What the task requires = Leave out every line before the one that contains "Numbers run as". Please restate that line and the rest of the data word for word, through the end.

Information supplied =
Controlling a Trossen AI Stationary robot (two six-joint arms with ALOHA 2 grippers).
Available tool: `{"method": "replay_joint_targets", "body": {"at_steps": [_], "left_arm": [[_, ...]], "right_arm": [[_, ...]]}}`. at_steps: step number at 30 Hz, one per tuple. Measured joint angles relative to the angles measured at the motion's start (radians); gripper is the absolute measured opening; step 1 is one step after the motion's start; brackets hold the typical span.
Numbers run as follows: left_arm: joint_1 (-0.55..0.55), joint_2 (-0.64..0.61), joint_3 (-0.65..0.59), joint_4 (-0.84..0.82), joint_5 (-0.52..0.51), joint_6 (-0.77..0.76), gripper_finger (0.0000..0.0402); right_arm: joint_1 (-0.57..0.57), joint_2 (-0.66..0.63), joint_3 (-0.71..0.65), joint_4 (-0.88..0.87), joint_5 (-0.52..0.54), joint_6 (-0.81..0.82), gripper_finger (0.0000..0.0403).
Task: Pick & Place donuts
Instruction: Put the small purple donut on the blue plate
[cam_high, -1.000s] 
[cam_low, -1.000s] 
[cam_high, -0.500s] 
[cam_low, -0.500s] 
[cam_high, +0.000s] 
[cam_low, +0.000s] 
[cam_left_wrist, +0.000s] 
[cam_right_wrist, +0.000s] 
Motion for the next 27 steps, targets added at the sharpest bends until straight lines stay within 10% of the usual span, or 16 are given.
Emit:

Result of the exercise =
Numbers run as follows: left_arm: joint_1 (-0.55..0.55), joint_2 (-0.64..0.61), joint_3 (-0.65..0.59), joint_4 (-0.84..0.82), joint_5 (-0.52..0.51), joint_6 (-0.77..0.76), gripper_finger (0.0000..0.0402); right_arm: joint_1 (-0.57..0.57), joint_2 (-0.66..0.63), joint_3 (-0.71..0.65), joint_4 (-0.88..0.87), joint_5 (-0.52..0.54), joint_6 (-0.81..0.82), gripper_finger (0.0000..0.0403).
Task: Pick & Place donuts
Instruction: Put the small purple donut on the blue plate
[cam_high, -1.000s] 
[cam_low, -1.000s] 
[cam_high, -0.500s] 
[cam_low, -0.500s] 
[cam_high, +0.000s] 
[cam_low, +0.000s] 
[cam_left_wrist, +0.000s] 
[cam_right_wrist, +0.000s] 
Motion for the next 27 steps, targets added at the sharpest bends until straight lines stay within 10% of the usual span, or 16 are given.
Emit:

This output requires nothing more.